Опустившись рядом с дочерью, он поправил одеяло на мальчиках. Близнецы, как обычно, спали в обнимку. Хаим посмотрел на длинные, темные ресницы:
– На редкость здоровые дети. Эстер могла бы еще кормить, однако она работать хочет. Давид здесь зиму проведет, после конгресса, поможет ей. Хотя она няню берет… – Элиза, в сентябре, возясь с детьми, весело сказала:
– Если бы я не училась, Эстер, я бы к тебе в няни пошла. Для того, чтобы каждый день видеть сладких мальчиков… – Хаим, искоса, посмотрел на дочь. Четкий, резкий профиль всегда напоминал ему бюст вице-президента Вулфа, в Капитолии:
– Характер у нее такой же… – из пакета упоительно пахло выпечкой:
– Но Давид ее слабое место… – дочь потушила папиросу. Хаим сунул ей в руку вафлю:
– Я кофе купил. Посидим немного, и пойдем. Мальчики с вокзала вернутся, пообедаем с ними и Элизой… – Элиза приезжала в Амстердам, на конгресс. Она писала большую статью в католический женский журнал, о борьбе с эпидемиями.

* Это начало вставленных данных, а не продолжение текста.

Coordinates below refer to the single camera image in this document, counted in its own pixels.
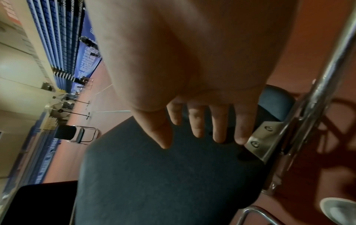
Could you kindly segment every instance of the blue banner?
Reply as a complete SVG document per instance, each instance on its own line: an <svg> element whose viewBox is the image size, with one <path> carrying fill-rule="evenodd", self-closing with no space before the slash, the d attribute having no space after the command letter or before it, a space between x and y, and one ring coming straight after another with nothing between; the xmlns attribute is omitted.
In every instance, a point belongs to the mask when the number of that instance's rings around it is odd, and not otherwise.
<svg viewBox="0 0 356 225"><path fill-rule="evenodd" d="M89 20L87 13L84 16L82 33L80 36L86 37L93 43L96 43L92 25L90 24L90 20ZM93 47L89 47L86 44L80 42L74 76L76 78L81 78L83 76L90 77L92 75L92 73L94 72L95 68L98 66L98 64L101 61L100 57L95 56L98 54L99 54L98 50L96 50ZM73 84L73 87L72 87L73 91L76 90L77 85L78 84L75 84L75 83Z"/></svg>

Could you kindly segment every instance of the red floor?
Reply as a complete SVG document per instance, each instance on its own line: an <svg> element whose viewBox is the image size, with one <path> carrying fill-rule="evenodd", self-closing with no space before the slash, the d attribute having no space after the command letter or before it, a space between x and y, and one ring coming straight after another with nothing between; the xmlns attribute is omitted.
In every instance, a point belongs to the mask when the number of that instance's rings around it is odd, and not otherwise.
<svg viewBox="0 0 356 225"><path fill-rule="evenodd" d="M346 19L351 2L346 0L304 0L291 41L269 83L294 95L309 90L321 71L337 33ZM352 62L346 79L333 101L324 123L304 148L283 184L273 197L261 195L255 205L270 211L288 225L333 224L321 213L319 202L326 197L356 200L356 77ZM69 124L87 125L107 132L131 114L116 96L105 66L99 65L91 91L80 99L76 112L92 117L71 116ZM76 180L84 145L63 142L57 150L45 182ZM247 225L267 224L259 216L248 218Z"/></svg>

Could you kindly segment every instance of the skin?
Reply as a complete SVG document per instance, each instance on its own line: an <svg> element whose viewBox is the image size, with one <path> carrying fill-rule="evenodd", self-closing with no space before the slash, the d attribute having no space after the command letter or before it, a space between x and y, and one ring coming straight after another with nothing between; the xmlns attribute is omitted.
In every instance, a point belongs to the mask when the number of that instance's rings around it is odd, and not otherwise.
<svg viewBox="0 0 356 225"><path fill-rule="evenodd" d="M259 95L288 39L296 0L86 0L113 86L143 130L162 148L187 104L193 134L204 109L222 143L228 106L235 141L250 137Z"/></svg>

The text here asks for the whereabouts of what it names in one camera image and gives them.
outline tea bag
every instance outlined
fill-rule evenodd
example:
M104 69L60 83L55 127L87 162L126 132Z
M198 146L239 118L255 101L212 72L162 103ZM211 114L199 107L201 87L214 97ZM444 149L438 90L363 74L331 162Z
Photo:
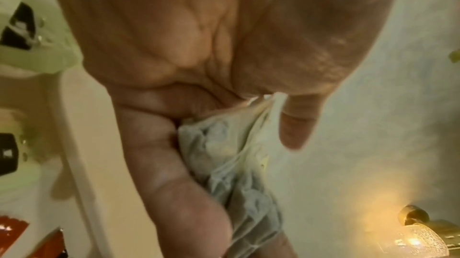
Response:
M230 216L228 258L247 258L282 230L279 206L267 189L263 128L273 100L179 127L179 148L190 173Z

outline white wall
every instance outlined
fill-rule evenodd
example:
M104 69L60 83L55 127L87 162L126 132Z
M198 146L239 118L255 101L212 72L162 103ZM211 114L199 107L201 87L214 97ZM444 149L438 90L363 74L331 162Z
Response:
M300 257L378 257L371 237L409 203L460 223L459 2L397 0L307 147L274 141L270 182Z

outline red packet
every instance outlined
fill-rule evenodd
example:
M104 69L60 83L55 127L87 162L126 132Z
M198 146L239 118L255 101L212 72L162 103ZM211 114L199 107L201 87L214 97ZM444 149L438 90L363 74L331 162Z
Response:
M51 234L30 258L69 258L62 230Z
M25 221L0 216L0 257L24 233L29 224Z

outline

– Куда мне вафли есть… – Эстер расстегнула пальто. Она не хотела шить новые вещи, в надежде на то, что похудеет.
Уезжая в Конго, муж, недовольно, заметил:
– Надеюсь, к моему возвращению, ты приведешь себя в порядок. Кормление не повод запускать внешность, и я объяснял, что кормить больше не нужно. В современных смесях есть все, что требуется… – Эстер вскинула упрямый подбородок: «Меня кормили грудью, и я буду. Когда я отлучу детей, я похудею».
– Хотелось бы, – ядовито заметил муж, – иначе придется расширять дверные проемы… – Эстер почувствовала слезы на глазах. Блузки на пуговицах она давно не носила, перебиваясь джемперами, но с пальто было ничего не сделать.